[Task instructions]:
Your answer should be only the lines below from the one with "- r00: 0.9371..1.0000" to the one with "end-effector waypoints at", repeated exactly, ends included.

[Stored data]:
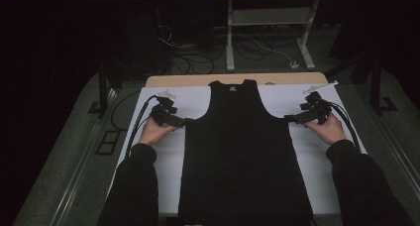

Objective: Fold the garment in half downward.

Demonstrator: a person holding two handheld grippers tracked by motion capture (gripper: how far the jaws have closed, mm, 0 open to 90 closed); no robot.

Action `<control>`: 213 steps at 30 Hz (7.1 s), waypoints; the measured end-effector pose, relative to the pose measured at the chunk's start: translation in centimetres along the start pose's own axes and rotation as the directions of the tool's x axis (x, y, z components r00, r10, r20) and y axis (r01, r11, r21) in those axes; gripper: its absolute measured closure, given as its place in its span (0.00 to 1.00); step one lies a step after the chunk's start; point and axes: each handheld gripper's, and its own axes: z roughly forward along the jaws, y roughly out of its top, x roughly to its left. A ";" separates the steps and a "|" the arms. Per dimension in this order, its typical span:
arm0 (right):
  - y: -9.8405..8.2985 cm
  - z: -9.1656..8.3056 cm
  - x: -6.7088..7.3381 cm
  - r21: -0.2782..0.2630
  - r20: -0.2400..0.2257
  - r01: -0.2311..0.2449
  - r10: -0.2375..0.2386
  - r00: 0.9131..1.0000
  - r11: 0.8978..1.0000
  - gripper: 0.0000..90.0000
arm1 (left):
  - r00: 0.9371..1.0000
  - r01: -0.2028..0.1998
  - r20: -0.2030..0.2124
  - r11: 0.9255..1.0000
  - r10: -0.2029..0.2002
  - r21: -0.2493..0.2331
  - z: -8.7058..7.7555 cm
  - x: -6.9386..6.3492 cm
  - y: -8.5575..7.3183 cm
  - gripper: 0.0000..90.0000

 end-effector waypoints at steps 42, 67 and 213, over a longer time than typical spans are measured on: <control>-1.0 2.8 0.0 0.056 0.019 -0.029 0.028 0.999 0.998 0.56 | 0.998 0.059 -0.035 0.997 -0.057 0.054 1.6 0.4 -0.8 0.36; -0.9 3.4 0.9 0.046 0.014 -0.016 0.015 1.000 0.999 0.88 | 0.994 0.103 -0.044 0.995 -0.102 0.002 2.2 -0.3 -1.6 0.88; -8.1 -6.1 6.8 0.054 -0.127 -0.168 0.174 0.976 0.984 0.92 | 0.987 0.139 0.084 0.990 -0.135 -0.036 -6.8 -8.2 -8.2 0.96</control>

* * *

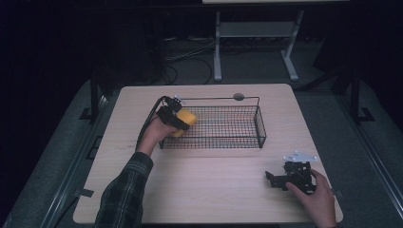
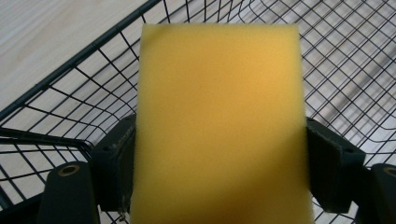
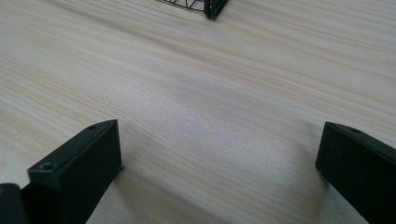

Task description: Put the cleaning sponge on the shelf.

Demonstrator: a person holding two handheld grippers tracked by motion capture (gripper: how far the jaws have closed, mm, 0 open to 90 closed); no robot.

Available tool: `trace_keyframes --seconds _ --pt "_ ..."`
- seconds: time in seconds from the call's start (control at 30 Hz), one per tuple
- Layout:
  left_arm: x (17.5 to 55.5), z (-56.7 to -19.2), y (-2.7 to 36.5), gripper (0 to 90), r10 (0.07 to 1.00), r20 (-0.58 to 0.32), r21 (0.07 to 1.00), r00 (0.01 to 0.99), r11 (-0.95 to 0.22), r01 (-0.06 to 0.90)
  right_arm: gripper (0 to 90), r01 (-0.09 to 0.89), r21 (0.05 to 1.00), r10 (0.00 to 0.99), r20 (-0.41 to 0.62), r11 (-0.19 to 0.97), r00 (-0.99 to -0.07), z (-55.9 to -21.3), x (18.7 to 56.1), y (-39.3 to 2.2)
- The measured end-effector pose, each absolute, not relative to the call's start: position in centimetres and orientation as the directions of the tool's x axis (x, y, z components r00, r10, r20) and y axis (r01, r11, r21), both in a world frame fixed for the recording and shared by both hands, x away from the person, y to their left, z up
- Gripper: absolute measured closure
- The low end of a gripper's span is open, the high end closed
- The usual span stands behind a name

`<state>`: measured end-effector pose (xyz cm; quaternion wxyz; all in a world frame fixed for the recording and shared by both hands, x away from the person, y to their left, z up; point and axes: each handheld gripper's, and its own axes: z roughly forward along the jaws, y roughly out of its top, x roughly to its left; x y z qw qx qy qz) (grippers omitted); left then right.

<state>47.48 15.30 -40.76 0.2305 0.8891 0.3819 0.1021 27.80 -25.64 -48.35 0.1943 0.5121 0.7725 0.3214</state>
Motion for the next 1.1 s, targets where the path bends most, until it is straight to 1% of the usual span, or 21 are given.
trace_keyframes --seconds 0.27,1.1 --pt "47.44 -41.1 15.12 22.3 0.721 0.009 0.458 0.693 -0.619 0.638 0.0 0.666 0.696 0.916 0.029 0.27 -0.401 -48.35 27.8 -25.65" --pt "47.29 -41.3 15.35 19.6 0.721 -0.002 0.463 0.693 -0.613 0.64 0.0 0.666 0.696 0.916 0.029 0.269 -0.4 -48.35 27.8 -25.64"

[Written response]:
  - r00: 0.9371..1.0000
  - r01: -0.2028..0.1998
  - r20: -0.2030..0.2124
  - r11: 0.9255..1.0000
  - r10: -0.2029..0.2002
  - r21: -0.2493..0.2331
  - z: -8.7058..7.7555 cm
  - x: -6.9386..6.3492 cm
  - y: -8.5575..7.3183 cm
  - gripper: 0.0000..90.0000

 end-effector waypoints at steps 42, 67 and 213, over a longer time than typical spans are measured on: <control>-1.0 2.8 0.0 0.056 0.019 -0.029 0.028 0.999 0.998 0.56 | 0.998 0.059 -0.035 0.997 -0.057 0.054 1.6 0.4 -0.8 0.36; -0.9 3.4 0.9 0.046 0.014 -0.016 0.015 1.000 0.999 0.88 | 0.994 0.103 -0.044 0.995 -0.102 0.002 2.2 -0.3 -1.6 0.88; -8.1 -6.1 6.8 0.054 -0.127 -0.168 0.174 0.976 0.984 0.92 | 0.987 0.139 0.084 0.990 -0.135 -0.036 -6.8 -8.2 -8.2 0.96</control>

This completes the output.